Citizens Weapons Inspections
by Alyn Ware and Giovanni Nifosė



Following the 1996 advisory opinion of the International Court of Justice that the threat or use of nuclear weapons is generally illegal and that there is an obligation to eliminate them through negotiations, teams of citizens have been attempting to inspect nuclear weapons facilities in order to ascertain whether states are making any progress in adhering to these requirements (see Bombs Away! (hardcopy), Fall 1998). Below is a sample of these. Note: An annotated bibliography of cases involving inspections and other direct actions has been developed by Giovanni Nifosė and will be available at www.lcnp.org/publications soon.

Kleine Brogel


On February 21, 1999, a group of Belgian Members of Parliament, artists, leaders of social groups and activists attempted a citizen weapons inspection of a NATO base at Kleine Brogel. It is believed that B-61 nuclear weapons are deployed on the base and operated by the US Munition Support Squadron. Following a refusal by Base Commander Buyse to allow the inspectors inside the base, activists cut a hole in the fence and over one hundred citizen inspectors entered. A number were attacked by dogs, including MPs Patrick van Krunkelsven (President of the Flemish Regionalist Party) and Johan Malcorps, who required hospital treatment. 120 people were arrested and released.


Volkel Air Force Base


Citizen weapons inspections were attempted or conducted at a number of nuclear weapons sites in Europe on Saturday,  April 24, 1999, the 50th anniversary of the founding of NATO. The inspections developed additional significance in light of NATO's bombing of Serbia and its negative impact on nuclear disarmament. Alyn Ware participated in an inspection at Volkel Airforce base in the Netherlands. It is believed that the US deploys between 10 and 30  B-61 free fall bombs with W-80 warheads at the base and that these are available to the Dutch Air Force during time of war under nuclear sharing arrangements between the US and Netherlands. The Non-Proliferation Treaty prohibits the transfer of nuclear weapons between states parties. As the inspectors were not permitted to enter the base,  four  proceeded to dig under the fence to gain access. They were arrested, charged and  released for trial at a future date.

Abolition Walk from
World Court to NATO HQ


On May 27, 1999, approximately 500 peace activists arrived at NATO headquarters in Brussels, Belgium, most of them having walked from the International Court of Justice in The Hague,  on the 2000 Walk for Nuclear Abolition organized by For Mother Earth. A letter challenging  NATO's illegal nuclear policies and practices and seeking specific information on the numbers, locations, yields and targets of NATO nuclear weapons had previously been sent to NATO Secretary-General Javier Solana. 
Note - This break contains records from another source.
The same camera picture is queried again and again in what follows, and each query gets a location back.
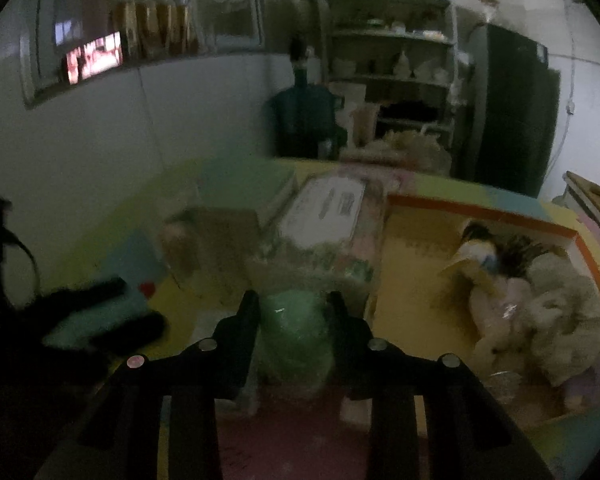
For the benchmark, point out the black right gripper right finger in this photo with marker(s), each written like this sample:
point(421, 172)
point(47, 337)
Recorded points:
point(428, 418)

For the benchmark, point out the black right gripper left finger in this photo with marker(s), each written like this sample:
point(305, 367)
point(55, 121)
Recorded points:
point(167, 403)

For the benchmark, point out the pink plush rabbit toy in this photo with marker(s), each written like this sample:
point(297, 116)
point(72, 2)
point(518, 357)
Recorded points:
point(499, 358)

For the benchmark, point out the green bubble wrap bag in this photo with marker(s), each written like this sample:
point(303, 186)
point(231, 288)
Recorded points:
point(295, 346)

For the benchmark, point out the cream teddy bear purple dress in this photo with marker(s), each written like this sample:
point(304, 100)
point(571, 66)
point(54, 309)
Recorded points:
point(583, 391)

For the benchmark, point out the orange-rimmed cardboard box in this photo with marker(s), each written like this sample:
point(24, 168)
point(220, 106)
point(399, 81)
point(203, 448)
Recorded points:
point(428, 316)

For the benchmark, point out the beige fluffy cloth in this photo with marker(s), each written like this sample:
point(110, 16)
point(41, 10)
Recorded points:
point(562, 319)

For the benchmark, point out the small doll dark hair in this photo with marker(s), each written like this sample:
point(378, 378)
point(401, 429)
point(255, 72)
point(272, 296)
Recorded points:
point(475, 263)

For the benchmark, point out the colourful foam play mat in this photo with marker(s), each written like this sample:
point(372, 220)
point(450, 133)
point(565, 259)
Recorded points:
point(149, 226)

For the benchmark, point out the floral tissue pack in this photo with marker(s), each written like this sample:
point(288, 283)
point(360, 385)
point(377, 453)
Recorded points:
point(327, 239)

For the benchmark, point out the white plastic bag of goods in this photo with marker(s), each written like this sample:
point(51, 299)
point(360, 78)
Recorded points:
point(414, 150)

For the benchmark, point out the teal box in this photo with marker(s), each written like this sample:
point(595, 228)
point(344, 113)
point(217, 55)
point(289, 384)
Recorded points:
point(257, 185)

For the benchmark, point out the black refrigerator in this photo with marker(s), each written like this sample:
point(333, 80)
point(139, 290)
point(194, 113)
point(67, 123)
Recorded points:
point(512, 107)

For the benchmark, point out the phone with lit screen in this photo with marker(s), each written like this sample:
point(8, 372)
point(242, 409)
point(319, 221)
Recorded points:
point(94, 58)

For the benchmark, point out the teal water jug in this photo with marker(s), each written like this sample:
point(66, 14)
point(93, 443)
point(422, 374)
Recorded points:
point(304, 114)

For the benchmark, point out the amber bottle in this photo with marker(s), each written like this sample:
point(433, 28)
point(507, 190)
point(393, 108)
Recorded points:
point(185, 39)
point(148, 28)
point(165, 17)
point(125, 24)

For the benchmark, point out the metal storage shelf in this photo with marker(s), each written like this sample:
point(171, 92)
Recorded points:
point(404, 53)

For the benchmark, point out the glass jar on refrigerator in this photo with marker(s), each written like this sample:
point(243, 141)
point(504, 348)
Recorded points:
point(490, 10)

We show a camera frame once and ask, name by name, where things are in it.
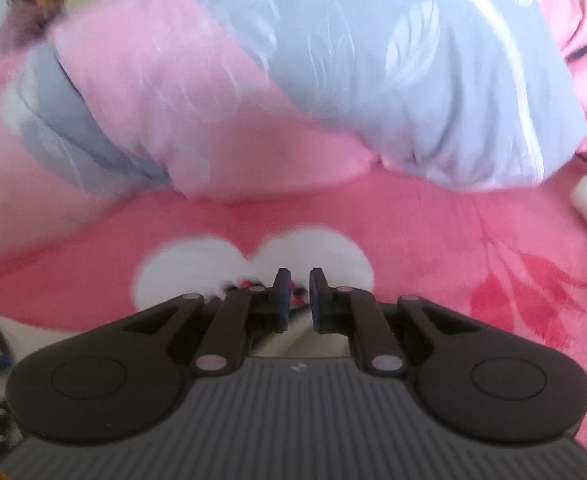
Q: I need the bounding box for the beige zip hoodie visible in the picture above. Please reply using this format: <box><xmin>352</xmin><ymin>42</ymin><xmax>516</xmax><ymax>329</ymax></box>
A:
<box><xmin>0</xmin><ymin>311</ymin><xmax>350</xmax><ymax>401</ymax></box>

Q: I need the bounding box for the pink grey floral duvet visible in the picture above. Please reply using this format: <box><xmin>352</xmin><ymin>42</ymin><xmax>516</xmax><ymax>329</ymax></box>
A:
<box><xmin>0</xmin><ymin>0</ymin><xmax>587</xmax><ymax>259</ymax></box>

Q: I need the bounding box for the woman in purple jacket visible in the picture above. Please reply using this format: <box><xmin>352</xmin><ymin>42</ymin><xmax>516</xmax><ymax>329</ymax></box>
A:
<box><xmin>0</xmin><ymin>0</ymin><xmax>66</xmax><ymax>55</ymax></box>

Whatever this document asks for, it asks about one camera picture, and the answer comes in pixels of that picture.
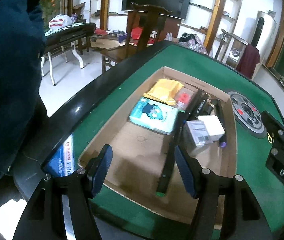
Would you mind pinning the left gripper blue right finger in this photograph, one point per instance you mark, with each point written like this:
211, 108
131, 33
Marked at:
189, 169

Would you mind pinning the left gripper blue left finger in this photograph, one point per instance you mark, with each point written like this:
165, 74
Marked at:
98, 170

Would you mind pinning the black marker green end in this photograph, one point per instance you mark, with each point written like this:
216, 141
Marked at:
167, 170

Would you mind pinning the white box with barcode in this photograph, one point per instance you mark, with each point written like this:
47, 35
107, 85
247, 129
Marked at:
195, 134

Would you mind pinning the light blue cartoon tissue pack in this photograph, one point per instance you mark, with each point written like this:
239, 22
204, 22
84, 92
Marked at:
154, 115

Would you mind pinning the red number nine candle pack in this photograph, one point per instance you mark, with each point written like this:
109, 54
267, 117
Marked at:
183, 98

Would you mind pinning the yellow padded envelope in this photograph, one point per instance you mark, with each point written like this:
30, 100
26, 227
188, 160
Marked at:
164, 90

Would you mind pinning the black pen gold tip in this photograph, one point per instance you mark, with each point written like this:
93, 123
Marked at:
209, 107

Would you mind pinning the yellow keyring loop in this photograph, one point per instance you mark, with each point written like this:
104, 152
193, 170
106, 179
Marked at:
270, 137

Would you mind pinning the blue white printed card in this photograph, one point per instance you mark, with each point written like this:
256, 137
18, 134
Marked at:
62, 162

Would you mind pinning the cardboard box tray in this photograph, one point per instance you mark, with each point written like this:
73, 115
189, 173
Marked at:
139, 153

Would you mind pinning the black pen purple end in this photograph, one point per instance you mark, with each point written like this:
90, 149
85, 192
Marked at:
219, 113

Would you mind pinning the white charger cube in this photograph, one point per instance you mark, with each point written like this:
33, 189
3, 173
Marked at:
213, 126

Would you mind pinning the round grey table control panel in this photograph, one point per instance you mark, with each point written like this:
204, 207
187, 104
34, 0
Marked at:
247, 115

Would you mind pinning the black pen white lettering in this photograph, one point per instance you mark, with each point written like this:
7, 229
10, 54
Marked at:
196, 105

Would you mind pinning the maroon jacket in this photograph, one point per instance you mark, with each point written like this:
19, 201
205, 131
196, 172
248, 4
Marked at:
248, 61

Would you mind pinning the wooden chair with maroon cloth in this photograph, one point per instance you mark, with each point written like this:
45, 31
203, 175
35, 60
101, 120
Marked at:
237, 48

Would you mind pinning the silver standing air conditioner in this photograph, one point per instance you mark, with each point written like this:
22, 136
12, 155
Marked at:
262, 33

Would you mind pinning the pile of clothes bags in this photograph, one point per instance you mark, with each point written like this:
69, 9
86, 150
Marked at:
193, 42

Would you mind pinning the black folding side table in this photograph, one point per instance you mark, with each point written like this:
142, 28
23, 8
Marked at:
74, 38

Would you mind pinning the white plastic bag red print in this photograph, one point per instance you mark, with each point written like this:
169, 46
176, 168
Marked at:
60, 21

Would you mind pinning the person dark blue clothing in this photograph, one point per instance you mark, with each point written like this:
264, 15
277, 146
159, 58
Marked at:
22, 111

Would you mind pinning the dark wooden chair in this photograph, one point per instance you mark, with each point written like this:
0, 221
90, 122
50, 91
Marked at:
137, 40

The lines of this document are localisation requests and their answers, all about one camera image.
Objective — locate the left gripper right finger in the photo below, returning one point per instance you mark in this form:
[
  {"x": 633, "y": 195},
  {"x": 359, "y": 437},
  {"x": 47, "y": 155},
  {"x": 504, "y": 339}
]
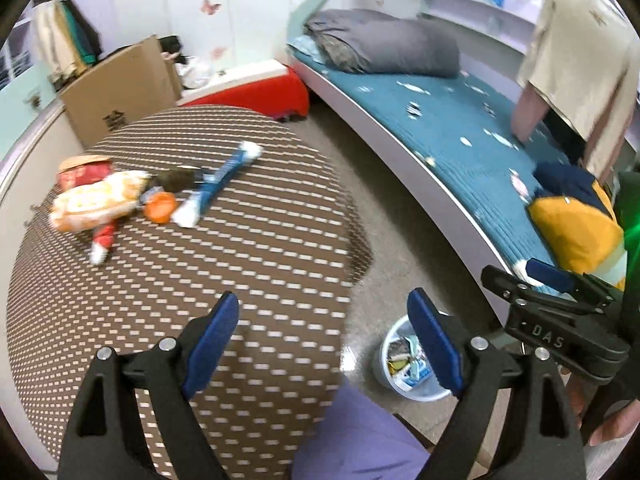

A delegation of five activists, including Alyn Ware, was allowed into the headquarters to meet with press officer Nick Fiorenza and legal adviser Baldwin De Vidts, but the meeting did not produce the information sought. The NATO representatives were then informed that the activists would exercise their rights and responsibilities under the Nuremberg principles to take further non-violent action in order to prevent commission of war crimes and crimes against peace by NATO and that such actions would include attempts to enter the site to gather additional information. Once the activists started, they were beaten by the security police and fired upon with water cannons. Many were arrested. For Mother Earth activists continued actions at the base over the next two days. Over 260 arrests resulted. See www.motherearth.org

 

Hibakusha at Los Alamos

On August 6, 1999, about a dozen activists from France, Japan, Canada, the United Kingdom, California, Texas, and New Mexico gathered near a building where components of the first US nuclear device were assembled, at Los Alamos National Laboratory.  Hibakusha Seiko Ikeda and Sueko Motoyam of Nagasaki, in the first such visit of survivors of the US atomic bombings to the lab, described the horror of the blasts they experienced as children and spread thousands of sunflower seeds as homage to the victims and as symbols of  the developing abolition movement.  Led by LCNP's John  Burroughs, others read portions of the ICJ advisory opinion and provisions of international law under which the US bombings and subsequent development and deployment of the US arsenal were and are illegal. (The source for the reading, "Legal and Policy Bases for Citizen Verification of the Elimination of Nuclear, Chemical, and Biological Weapons", is available at www.lcnp.org/wcourt or from LCNP.) On August 9, 1999, about 75 people were arrested in a "cross-the-line" protest at the lab organized by Peace Action. They were quickly released, and no prosecution is planned.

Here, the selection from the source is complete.